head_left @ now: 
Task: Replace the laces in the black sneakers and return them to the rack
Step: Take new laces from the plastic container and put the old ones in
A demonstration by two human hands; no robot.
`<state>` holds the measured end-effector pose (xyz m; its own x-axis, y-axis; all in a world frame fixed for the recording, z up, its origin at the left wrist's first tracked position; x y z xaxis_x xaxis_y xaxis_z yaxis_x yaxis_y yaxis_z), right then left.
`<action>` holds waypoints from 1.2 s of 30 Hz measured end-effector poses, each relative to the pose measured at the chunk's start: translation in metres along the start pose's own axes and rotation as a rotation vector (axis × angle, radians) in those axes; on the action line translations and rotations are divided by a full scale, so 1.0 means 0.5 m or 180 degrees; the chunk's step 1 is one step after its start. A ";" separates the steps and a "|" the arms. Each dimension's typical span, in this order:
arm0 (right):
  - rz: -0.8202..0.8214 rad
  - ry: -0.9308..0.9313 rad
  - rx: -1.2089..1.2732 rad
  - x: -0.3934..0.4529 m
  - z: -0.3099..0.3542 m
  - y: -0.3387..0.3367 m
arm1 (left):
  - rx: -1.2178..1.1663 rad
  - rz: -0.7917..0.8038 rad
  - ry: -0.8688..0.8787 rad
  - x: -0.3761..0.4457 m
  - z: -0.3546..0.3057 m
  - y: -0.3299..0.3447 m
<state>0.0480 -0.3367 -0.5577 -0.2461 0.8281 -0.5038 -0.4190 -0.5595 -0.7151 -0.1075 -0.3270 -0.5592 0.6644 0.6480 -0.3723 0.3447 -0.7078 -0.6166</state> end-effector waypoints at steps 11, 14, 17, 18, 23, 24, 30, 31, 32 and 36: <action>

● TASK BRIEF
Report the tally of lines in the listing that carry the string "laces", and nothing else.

● REPLY
2